- **DATASET CONTENT**:

· · · · · · ·

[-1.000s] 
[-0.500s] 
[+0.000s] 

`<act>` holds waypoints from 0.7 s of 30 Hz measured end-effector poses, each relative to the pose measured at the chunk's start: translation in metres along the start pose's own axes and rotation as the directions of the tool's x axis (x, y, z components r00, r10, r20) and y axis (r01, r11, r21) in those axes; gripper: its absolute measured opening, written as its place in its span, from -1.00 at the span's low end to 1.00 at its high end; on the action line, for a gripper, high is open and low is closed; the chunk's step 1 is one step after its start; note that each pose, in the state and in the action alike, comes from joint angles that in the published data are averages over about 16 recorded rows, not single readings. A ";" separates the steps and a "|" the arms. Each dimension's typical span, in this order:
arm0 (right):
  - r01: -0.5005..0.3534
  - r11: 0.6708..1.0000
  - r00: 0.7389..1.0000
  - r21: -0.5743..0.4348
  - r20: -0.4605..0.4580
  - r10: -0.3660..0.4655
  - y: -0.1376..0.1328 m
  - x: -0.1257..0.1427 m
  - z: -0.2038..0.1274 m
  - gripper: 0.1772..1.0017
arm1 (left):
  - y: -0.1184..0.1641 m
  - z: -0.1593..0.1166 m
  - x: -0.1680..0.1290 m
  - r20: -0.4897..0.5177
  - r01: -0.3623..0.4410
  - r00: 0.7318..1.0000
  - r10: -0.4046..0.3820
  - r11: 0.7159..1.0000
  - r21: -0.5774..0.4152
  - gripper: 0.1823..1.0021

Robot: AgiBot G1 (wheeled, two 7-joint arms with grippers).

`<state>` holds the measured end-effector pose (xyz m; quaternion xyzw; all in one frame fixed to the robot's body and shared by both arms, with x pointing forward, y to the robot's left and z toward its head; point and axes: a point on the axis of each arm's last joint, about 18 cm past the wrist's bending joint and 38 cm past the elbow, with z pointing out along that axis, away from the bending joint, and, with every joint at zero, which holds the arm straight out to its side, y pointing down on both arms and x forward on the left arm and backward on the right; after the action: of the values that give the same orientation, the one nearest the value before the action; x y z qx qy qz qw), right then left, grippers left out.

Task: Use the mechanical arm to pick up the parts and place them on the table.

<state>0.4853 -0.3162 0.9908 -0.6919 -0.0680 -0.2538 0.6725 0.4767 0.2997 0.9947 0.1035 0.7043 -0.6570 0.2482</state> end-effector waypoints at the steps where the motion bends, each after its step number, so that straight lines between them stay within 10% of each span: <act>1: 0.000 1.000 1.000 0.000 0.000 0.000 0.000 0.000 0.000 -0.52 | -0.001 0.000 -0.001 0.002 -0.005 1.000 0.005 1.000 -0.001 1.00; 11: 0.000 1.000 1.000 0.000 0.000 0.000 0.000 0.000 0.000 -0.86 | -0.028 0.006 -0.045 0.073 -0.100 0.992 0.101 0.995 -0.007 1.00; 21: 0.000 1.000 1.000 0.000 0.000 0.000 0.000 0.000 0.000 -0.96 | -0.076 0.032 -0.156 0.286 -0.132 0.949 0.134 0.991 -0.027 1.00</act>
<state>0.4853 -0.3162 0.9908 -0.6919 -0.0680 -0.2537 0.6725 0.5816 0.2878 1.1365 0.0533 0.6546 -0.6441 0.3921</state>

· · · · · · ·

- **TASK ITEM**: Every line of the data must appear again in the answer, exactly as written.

- **SOLUTION TO THE EXERCISE**:
[-1.000s] 
[-0.500s] 
[+0.000s] 

`<act>` holds waypoints from 0.7 s of 30 Hz measured end-effector poses, each relative to the pose measured at the chunk's start: translation in metres along the start pose's own axes and rotation as the directions of the tool's x axis (x, y, z components r00, r10, r20) and y axis (r01, r11, r21) in those axes; gripper: its absolute measured opening, written as its place in its span, from -1.00 at the span's low end to 1.00 at its high end; on the action line, for a gripper, high is open and low is closed; the chunk's step 1 is one step after its start; note that each pose, in the state and in the action alike, comes from joint angles that in the published data are averages over about 16 recorded rows, not single readings. A ";" separates the steps and a "|" the arms. Each dimension's typical span, in this order:
arm0 (right):
  - r01: -0.5005..0.3534
  - r11: 0.6708..1.0000
  - r00: 0.7389..1.0000
  - r21: -0.5743..0.4348
  - r20: -0.4605..0.4580
  - r10: -0.3660..0.4655
  - y: -0.1376..0.1328 m
  - x: -0.1257..0.1427 m
  - z: -0.2038..0.1274 m
  - gripper: 0.1772..1.0017
arm1 (left):
  - y: -0.1184..0.1641 m
  - z: -0.1593..0.1166 m
  - x: -0.1680..0.1290 m
  - r20: -0.4897..0.5177
  - r01: -0.3623..0.4410
  - r00: 0.7318..1.0000
  - r10: -0.4046..0.3820
  - r11: 0.7159..1.0000
  - r21: -0.5774..0.4152
  - gripper: 0.1823..1.0021

Robot: AgiBot G1 (wheeled, two 7-joint arms with grippers).

`<state>` holds the measured end-effector pose (xyz m; quaternion xyzw; all in one frame fixed to the robot's body and shared by both arms, with x pointing forward, y to the robot's left and z toward its head; point and axes: a point on the axis of each arm's last joint, about 18 cm past the wrist's bending joint and 38 cm past the elbow, with z pointing out along that axis, away from the bending joint, and, with every joint at zero, which holds the arm straight out to its side, y pointing down on both arms and x forward on the left arm and backward on the right; after the action: of the values that give the same orientation, the one nearest the value before the action; x y z qx qy qz qw), right then left, grippers left out.

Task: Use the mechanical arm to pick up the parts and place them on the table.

<state>0.4853 -0.3162 0.9908 -0.6919 -0.0680 -0.2538 0.6725 0.4767 0.2997 0.9947 0.1035 0.7043 -0.6570 0.2482</state> end-effector waypoints at the steps where the motion bends, each after its step number, so that straight lines between them stay within 10% of each span: <act>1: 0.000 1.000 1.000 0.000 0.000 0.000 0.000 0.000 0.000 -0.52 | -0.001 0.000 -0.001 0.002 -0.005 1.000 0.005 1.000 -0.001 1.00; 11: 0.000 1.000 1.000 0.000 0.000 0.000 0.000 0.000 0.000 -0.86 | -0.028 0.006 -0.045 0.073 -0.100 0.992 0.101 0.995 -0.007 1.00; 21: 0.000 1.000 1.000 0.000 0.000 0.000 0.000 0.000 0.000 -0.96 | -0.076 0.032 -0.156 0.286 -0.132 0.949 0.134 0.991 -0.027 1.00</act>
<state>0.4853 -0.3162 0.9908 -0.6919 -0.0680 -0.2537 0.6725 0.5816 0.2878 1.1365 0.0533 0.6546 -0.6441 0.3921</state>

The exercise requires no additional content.